Reviewed by Robin Stevens – Rated 3/5
(Directed by David Leitch, starring Charlize Theron, James McAvoy and John Goodman)
The spy thriller has developed over time. It has moved away from the suave sophistication of the early Bond films and away from the nourish bleakness of The Spy Who Came in From the Cold (1965). Current ‘spy’ movies appear to be either overblown techno-fests like Mission Impossible: Rogue Nation (2015) or fast paced action thrillers like Jason Bourne (2016) with the occasional nostalgic throwback thrown in, like The Man from UNCLE (2015). Atomic Blonde, directed by David Leitch and starring Charlize Theron, is what would happen if you put the DNA of Quentin Tarantino, Guy Ritchie, Jason Bourne and Debbie Harry in a blender and then set the result to the Greatest Hits of the 1980s. It is a super-stylish action thriller set at the end of the cold war. However, this is the 80s but cranked up way past 11. We may have seen this kind of twisty-turny, ‘trust no-one’, spy story done in the past – there are similarities to Salt (2010), Haywire (2011) and No Way Out (1987) – but we have never seen it done quite like this before. The soundtrack is intense, the tension is palpable, the visuals are stunning and the central cast are hypnotic. This is a spy movie which manages to go further than Bond is prepared to go but still feels somehow realistic. Nowhere is this more evident than the action sequences. They are creatively shot and well choreographed. A particular one-shot fight scene will leave you breathless and puts many other similar moves to shame.
Review by Alan Matthews – Rated 4/5
(Directed by Steven Soderbergh, starring Channing Tatum, Adam Driver, Seth McFarlane and Daniel Craig)
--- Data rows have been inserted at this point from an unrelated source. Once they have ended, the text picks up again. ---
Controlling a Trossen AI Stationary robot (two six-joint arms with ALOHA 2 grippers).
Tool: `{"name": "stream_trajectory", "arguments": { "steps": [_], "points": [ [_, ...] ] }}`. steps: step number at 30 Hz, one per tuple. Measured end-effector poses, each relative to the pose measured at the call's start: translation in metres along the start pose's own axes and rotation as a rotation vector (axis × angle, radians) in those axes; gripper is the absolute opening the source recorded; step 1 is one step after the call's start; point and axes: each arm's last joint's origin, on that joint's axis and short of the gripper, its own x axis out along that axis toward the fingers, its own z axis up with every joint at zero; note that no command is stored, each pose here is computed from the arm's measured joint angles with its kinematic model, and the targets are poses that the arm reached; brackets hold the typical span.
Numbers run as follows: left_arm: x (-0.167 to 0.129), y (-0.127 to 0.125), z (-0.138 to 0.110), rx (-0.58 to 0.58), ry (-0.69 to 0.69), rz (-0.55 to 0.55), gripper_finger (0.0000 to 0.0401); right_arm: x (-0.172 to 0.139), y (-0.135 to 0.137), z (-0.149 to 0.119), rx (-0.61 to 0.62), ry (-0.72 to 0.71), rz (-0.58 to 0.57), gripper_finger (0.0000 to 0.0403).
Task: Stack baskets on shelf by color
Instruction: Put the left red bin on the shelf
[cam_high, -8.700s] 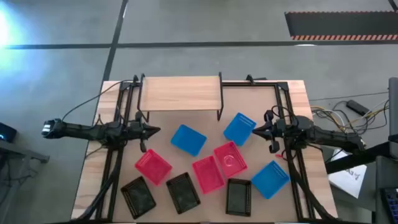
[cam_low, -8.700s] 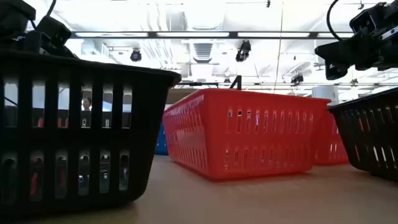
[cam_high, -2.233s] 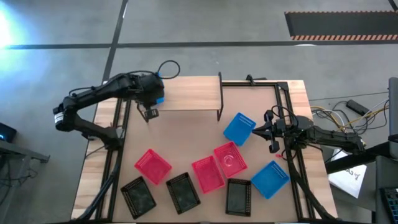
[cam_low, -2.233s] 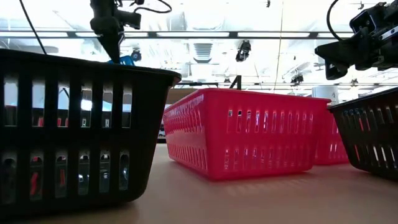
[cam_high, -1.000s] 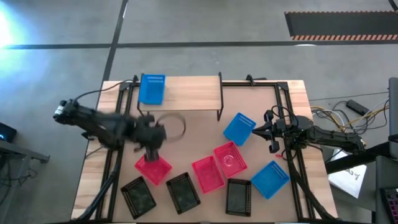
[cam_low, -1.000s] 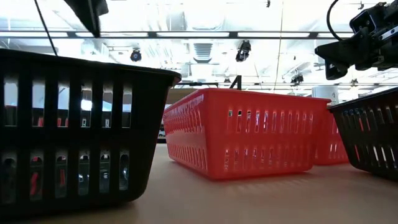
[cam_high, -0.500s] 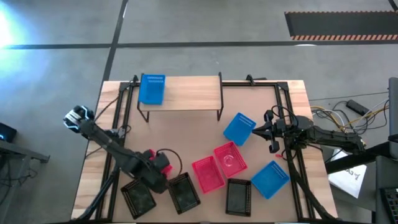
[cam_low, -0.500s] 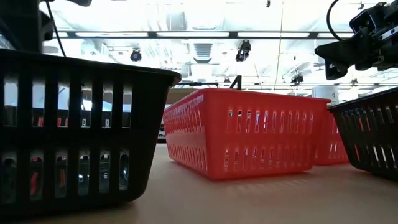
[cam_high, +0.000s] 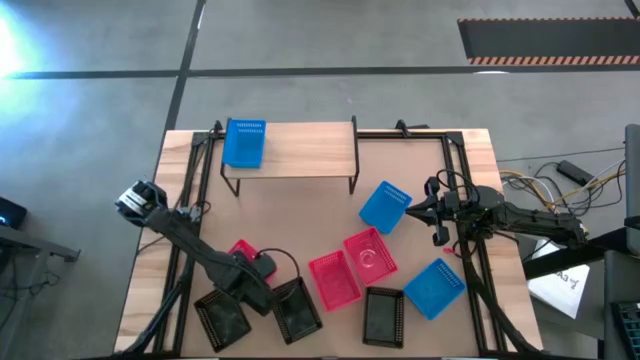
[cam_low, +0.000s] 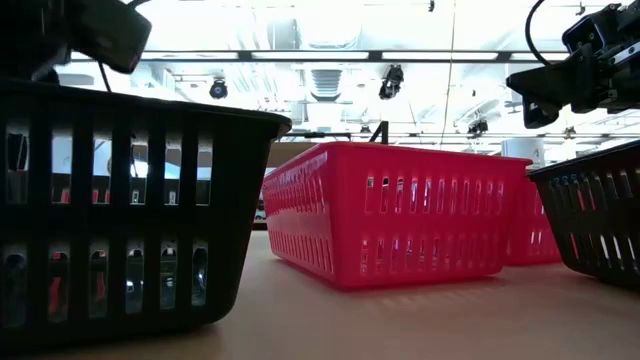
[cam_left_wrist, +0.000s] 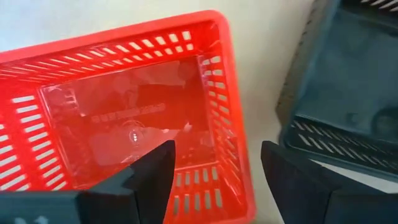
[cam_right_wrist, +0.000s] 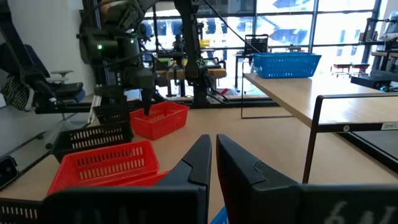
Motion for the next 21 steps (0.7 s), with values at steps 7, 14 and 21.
{"name": "stream_trajectory", "arguments": {
  "steps": [7, 14, 21],
  "points": [
    [0.0075, 0.0042, -0.0014, 0.029, 0.010, 0.052, 0.0166, 0.0000, 0.0000, 0.0000, 0.000, 0.000, 0.000, 0.0018],
    [0.0078, 0.0083, -0.0001, 0.202, -0.008, 0.096, 0.0075, 0.0000, 0.0000, 0.0000, 0.000, 0.000, 0.000, 0.0018],
    [0.0024, 0.0072, 0.0017, 0.395, -0.018, 0.083, 0.0007, 0.0000, 0.0000, 0.0000, 0.000, 0.000, 0.000, 0.0018]
  ]
}}
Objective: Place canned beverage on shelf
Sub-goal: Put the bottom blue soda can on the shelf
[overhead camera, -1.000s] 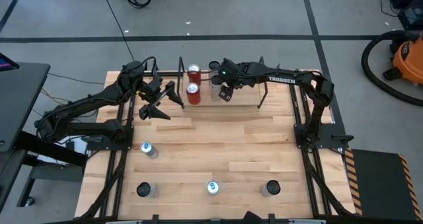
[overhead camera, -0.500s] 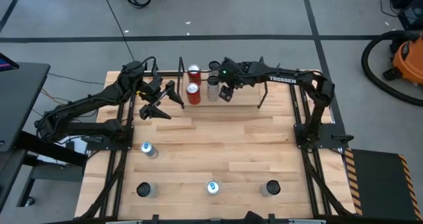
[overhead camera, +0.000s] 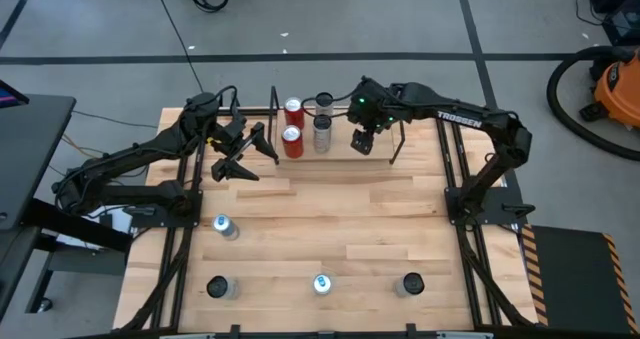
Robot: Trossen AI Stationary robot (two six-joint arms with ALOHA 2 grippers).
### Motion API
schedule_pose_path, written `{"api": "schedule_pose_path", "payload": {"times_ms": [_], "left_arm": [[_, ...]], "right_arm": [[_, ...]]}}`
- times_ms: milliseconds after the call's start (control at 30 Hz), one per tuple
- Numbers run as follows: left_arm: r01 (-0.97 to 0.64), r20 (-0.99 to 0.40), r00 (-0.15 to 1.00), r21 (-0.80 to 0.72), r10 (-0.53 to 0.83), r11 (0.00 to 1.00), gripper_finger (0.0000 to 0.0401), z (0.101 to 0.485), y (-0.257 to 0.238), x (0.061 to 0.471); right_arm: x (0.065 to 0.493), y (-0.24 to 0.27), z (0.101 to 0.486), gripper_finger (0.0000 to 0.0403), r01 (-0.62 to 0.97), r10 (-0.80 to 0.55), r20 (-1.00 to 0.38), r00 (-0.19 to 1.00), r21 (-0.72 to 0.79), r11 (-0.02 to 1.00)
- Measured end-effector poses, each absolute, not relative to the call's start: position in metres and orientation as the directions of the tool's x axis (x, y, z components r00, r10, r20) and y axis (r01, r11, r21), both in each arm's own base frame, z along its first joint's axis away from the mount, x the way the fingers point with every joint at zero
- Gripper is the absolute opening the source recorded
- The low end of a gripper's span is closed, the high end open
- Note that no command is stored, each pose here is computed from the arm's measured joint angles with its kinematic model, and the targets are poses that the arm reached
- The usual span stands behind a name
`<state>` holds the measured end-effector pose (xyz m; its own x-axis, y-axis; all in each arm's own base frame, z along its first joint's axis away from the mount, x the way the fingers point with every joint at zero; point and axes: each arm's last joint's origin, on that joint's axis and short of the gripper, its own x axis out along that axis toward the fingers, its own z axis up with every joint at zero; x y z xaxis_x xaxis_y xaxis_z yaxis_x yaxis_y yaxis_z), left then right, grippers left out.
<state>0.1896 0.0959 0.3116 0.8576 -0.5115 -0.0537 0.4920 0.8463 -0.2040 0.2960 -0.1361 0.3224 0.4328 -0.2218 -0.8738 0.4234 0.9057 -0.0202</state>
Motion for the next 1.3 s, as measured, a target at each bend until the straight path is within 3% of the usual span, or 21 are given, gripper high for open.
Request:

An amusing heist caper that rarely escapes the enclosure of moderateness despite a want of trying. This is not surprising given that it is a Steven Soderbergh film. As a quick overview: the bespectacled intellect showed promise when he directed the likes of Sex, Lies, and Videotape (1989), The Limey (1999) and Traffic (2000) but he then went on to make the Ocean’s trilogy, The Informant! and Magic Mike, thus never truly ascending to any sustained greatness. Logan Lucky is yet another example of how Soderbergh can show glimpses of his talent but never rise too high with it. There is a solidly intricate plot here, a few clever attempts at satirising Trump’s America and even some sharp, witty dialogue as expressed through the wonderful acting of Adam Driver and to an extent, Daniel Craig (yes, there is more to him than Bond). But on the flipside, there is no true suspense, the satire is too restrained and ambiguous and the laughs are only ‘chuckle-level’ at best. There is also the casting of Channing Tatum to mull over – a nondescript personality with an obvious inability to actually act. His character and the relationships he holds with his family are the prime emotional focus in the film but we are never given cause to get too invested in either of these because the sentimentality is all very misplaced. But in the end, it is all just a bit of mischief and fun, and if you don’t mind embracing the ‘mountain mommas’ of West Virginia and the motor speedways of North Carolina, then this film will not offend you too deeply.